*TASK PROMPT*: Could you return each line from the one bearing "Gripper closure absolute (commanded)" through the last line of the entries, exactly as it stands, with no pictures?

*EXERCISE DATA*:
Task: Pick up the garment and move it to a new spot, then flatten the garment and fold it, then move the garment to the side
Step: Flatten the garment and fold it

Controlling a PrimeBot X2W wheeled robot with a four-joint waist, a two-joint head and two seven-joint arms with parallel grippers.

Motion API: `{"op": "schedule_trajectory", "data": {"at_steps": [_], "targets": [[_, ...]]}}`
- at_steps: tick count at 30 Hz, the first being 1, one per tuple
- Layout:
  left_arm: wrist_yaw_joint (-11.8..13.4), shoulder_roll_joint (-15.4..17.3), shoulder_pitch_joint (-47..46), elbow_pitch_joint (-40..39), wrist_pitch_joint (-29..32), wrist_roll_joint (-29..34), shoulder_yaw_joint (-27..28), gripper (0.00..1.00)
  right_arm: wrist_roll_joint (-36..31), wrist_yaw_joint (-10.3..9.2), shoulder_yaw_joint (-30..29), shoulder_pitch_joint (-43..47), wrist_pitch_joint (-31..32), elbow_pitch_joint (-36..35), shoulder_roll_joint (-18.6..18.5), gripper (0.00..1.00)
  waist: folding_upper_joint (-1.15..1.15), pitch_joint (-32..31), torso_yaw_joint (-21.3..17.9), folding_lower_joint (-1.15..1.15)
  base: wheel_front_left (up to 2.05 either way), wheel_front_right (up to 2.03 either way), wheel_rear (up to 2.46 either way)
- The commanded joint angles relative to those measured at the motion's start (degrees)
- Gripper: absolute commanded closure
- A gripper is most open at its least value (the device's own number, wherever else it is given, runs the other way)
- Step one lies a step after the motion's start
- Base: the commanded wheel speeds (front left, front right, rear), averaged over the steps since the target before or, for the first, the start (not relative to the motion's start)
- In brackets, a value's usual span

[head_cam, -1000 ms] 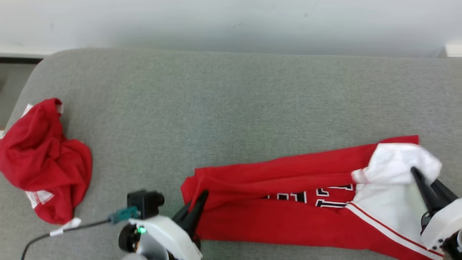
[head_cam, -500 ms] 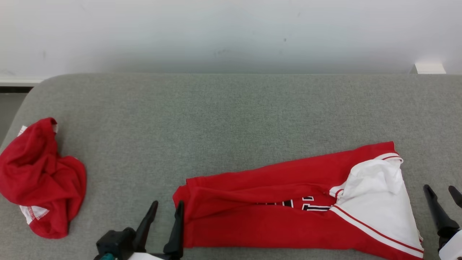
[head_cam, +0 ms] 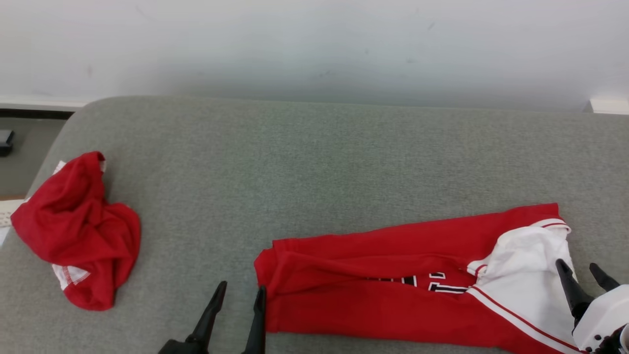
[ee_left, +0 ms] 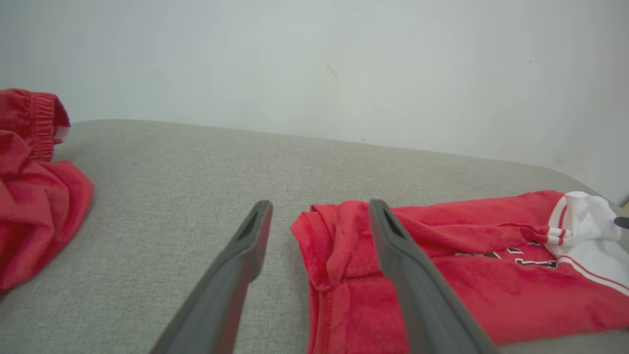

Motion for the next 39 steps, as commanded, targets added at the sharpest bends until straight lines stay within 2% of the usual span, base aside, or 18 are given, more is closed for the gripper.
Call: {"op": "schedule_trajectory", "data": {"at_steps": [1, 8, 10, 15, 16, 17, 18, 27, 35, 39], "targets": [[-0.47, -0.35, 0.08, -0.02, -0.02, 0.88, 0.70, 0.00, -0.90, -0.03, -0.53, -1.25, 0.58, 1.37, 0.37, 0.00, 0.00, 0.68, 0.90, 0.01, 0.00, 0.00, 0.00], [-2.77, -1.62, -0.92, 0.11, -0.02, 3.39, 2.36, 0.00, -4.18, -0.03, -3.01, -6.01, 2.25, 10.06, 1.88, 0.00, 0.00, 2.39, 2.97, 0.01, 0.00, 0.00, 0.00], [-3.24, -1.72, -0.90, 0.33, -0.02, 3.72, 2.65, 0.00, -2.93, -0.03, -3.96, -7.00, 2.63, 12.54, 3.10, 0.00, 0.00, 2.54, 3.51, 0.01, 0.00, 0.00, 0.00], [-3.82, -1.95, -0.17, 0.88, -0.03, 4.04, 2.80, 0.00, 2.28, 0.08, -0.63, -6.96, 5.69, 14.60, 5.84, 0.00, 0.00, 2.27, 4.42, 0.01, 0.00, 0.00, 0.00], [-3.82, -1.97, -0.02, 1.02, -0.03, 4.03, 2.82, 0.00, 3.18, 0.08, 0.06, -6.96, 5.75, 14.51, 5.83, 0.07, 0.00, 2.17, 4.50, 0.01, 0.00, 0.00, 0.00], [-3.90, -2.00, 0.08, 1.15, -0.03, 4.06, 2.79, 0.00, 4.34, 0.08, 0.58, -7.11, 5.20, 14.20, 5.87, 0.70, 0.00, 2.07, 4.58, 0.01, 0.00, 0.00, 0.00], [-3.99, -2.01, 0.18, 1.32, -0.03, 4.15, 2.75, 0.00, 5.34, 0.08, 0.90, -7.25, 4.60, 13.98, 5.83, 1.00, 0.00, 1.88, 4.63, 0.01, 0.00, 0.00, 0.00], [-4.47, -2.04, 1.81, 3.45, -0.03, 4.31, 2.87, 0.00, 11.38, -0.02, -0.40, -6.52, 1.27, 14.72, 0.35, 1.00, 0.00, -0.82, 3.72, 0.01, 0.00, 0.00, 0.00], [-4.76, -2.04, 2.64, 4.94, -0.03, 3.88, 2.84, 0.00, 12.61, -0.08, -8.53, -3.93, 0.96, 16.55, -9.51, 1.00, 0.00, -2.16, 2.78, 0.01, 0.00, 0.00, 0.00], [-4.86, -2.05, 2.37, 5.85, -0.03, 3.03, 2.27, 0.00, 11.45, -0.07, -12.39, -3.49, 3.24, 14.17, -14.44, 1.00, 0.00, -2.17, 2.34, 0.01, 0.00, 0.00, 0.00]]}}
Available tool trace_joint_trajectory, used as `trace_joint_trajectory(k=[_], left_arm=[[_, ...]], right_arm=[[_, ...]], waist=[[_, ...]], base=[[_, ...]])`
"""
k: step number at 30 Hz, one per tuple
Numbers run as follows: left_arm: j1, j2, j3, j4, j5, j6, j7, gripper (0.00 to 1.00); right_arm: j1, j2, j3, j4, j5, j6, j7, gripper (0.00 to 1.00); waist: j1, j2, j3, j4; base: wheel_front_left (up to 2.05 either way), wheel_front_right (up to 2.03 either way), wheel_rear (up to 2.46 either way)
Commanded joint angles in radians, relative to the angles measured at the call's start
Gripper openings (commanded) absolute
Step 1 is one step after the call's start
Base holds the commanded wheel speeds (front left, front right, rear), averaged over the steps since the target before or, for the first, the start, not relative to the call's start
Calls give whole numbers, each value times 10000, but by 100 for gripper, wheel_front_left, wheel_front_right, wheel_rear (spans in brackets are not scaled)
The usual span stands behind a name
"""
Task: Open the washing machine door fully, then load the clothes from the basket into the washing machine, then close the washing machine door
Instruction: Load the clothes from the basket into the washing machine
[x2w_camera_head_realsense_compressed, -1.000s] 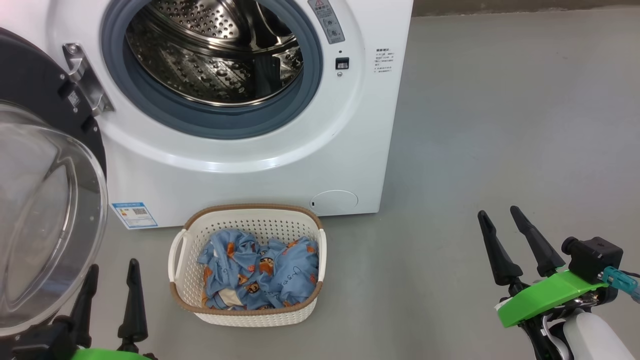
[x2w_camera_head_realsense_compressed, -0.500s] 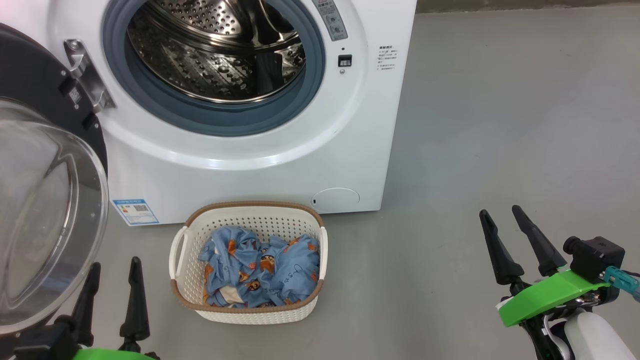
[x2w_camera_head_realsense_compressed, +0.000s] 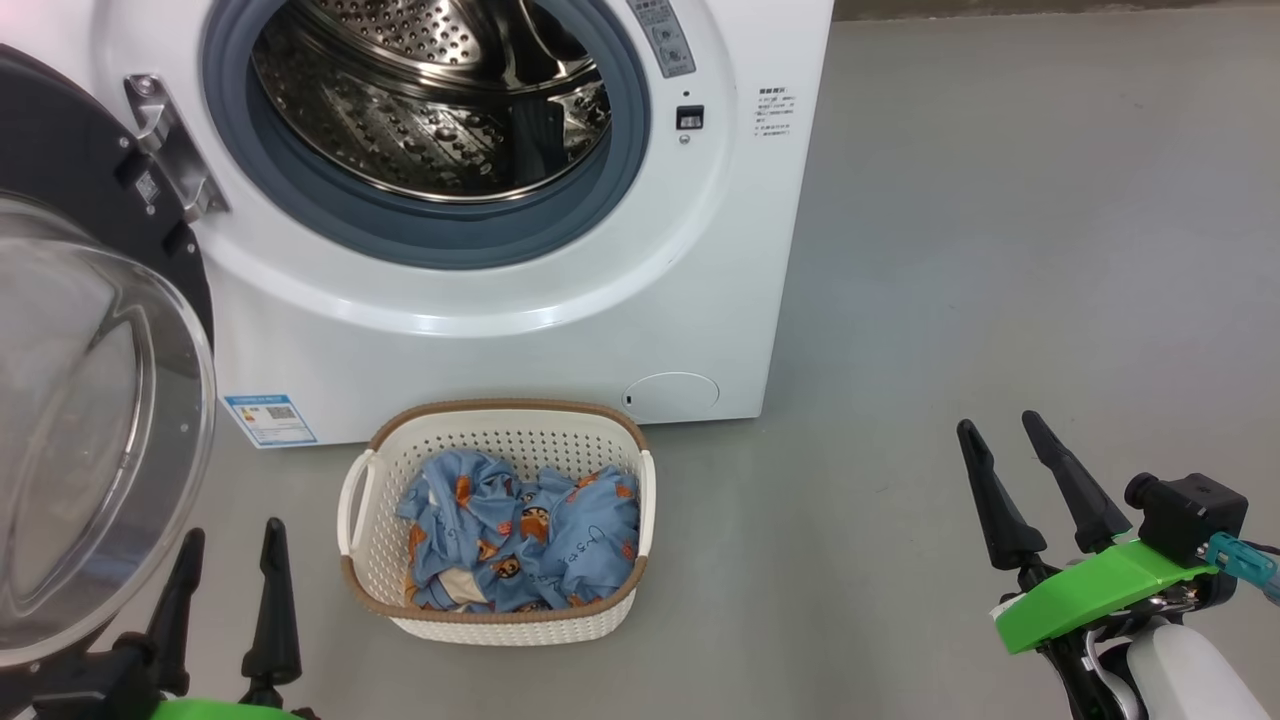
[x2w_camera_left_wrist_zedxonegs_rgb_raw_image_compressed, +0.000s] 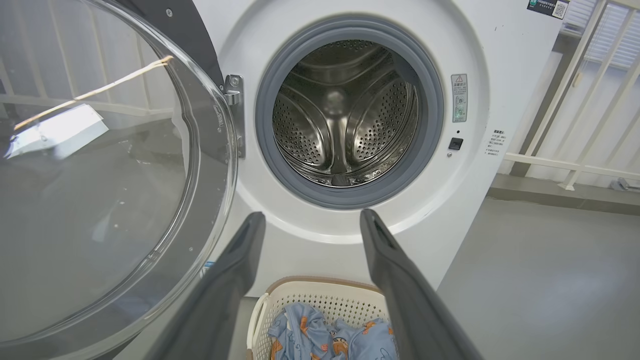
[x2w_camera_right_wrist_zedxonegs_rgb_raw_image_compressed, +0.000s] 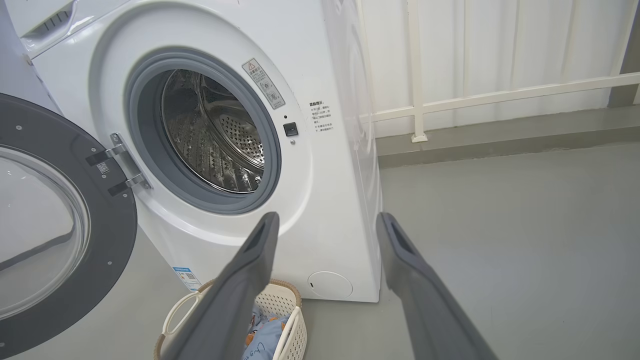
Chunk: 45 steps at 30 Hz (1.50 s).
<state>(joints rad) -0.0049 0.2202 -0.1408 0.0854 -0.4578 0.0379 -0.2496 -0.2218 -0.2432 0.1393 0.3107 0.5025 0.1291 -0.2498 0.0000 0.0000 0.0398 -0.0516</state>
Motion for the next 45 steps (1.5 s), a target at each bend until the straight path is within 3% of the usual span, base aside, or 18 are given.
trace_joint_trajectory(k=[1, 16, 45], left_arm=[[-378, 186, 392, -174, 133, -67, -122, 100], [-419, 200, 305, -28, 171, -68, -122, 100], [-600, 292, 185, -55, 51, 61, -90, 100]], right_arm=[[-33, -50, 158, -231, -71, 16, -120, 100], [-30, -30, 185, -248, -74, 16, -120, 100], [-83, 70, 66, -305, -47, 16, -120, 100]], waist=[[0, 0, 1, 8], [0, 0, 27, 50], [0, 0, 360, 161]], base=[[0, 0, 0], [12, -12, 0], [90, -90, 0]])
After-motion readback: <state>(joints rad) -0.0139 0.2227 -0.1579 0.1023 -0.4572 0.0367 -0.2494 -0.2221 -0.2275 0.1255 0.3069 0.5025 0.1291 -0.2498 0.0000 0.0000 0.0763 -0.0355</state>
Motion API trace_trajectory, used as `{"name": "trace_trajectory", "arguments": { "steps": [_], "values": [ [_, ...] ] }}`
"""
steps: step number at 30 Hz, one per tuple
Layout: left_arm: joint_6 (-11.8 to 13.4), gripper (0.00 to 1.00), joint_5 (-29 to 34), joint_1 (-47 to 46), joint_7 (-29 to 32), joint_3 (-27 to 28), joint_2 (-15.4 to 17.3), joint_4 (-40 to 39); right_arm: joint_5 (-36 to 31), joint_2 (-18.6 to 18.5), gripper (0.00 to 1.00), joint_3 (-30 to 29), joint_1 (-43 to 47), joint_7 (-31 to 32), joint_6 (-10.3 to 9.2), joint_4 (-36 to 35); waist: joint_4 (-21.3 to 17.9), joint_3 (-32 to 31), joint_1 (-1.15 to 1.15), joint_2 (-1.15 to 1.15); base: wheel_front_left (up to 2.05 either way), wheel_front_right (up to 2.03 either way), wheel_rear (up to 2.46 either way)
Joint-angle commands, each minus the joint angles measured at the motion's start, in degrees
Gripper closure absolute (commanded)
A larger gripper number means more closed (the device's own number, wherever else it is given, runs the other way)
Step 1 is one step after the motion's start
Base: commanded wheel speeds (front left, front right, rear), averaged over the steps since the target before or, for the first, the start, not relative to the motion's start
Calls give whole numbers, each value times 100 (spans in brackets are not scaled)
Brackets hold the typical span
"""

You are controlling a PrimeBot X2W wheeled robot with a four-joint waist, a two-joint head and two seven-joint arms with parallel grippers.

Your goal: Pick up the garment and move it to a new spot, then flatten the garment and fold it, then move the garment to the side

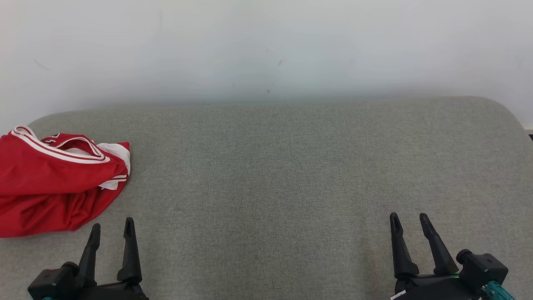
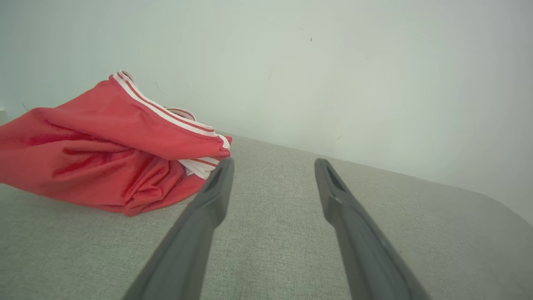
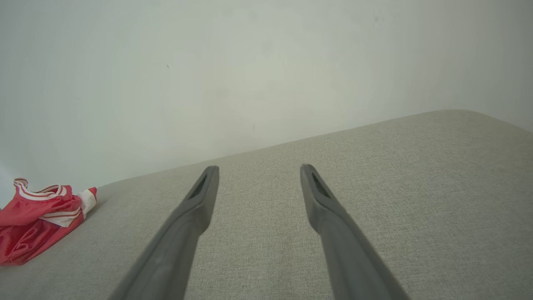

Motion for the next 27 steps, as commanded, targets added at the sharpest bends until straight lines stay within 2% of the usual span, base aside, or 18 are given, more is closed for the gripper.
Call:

*TASK SOLUTION*:
Gripper closure absolute (commanded)
A larger gripper number means more closed (the device's own number, wherever else it is given, runs the other way)
Step 1 is one step after the motion's start
Base: commanded wheel speeds (front left, front right, rear), averaged over the steps since the target before or, for the first, the start, not relative to the motion's start
Calls give whole numbers, each value times 100 (spans in brackets are not scaled)
Brackets hold the typical span
"""

You are controlling a PrimeBot X2W wheeled robot with a four-joint waist, a two-joint head and two seven-joint arms with parallel grippers.

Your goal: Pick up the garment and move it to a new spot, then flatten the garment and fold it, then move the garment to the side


Motion for the next 27 steps, as commanded, targets added at the sharpest bends until straight lines stay within 2% of the usual span, base aside, or 18 are given, more is closed for the gripper.
Call:

An answer has been given, and the exercise is complete.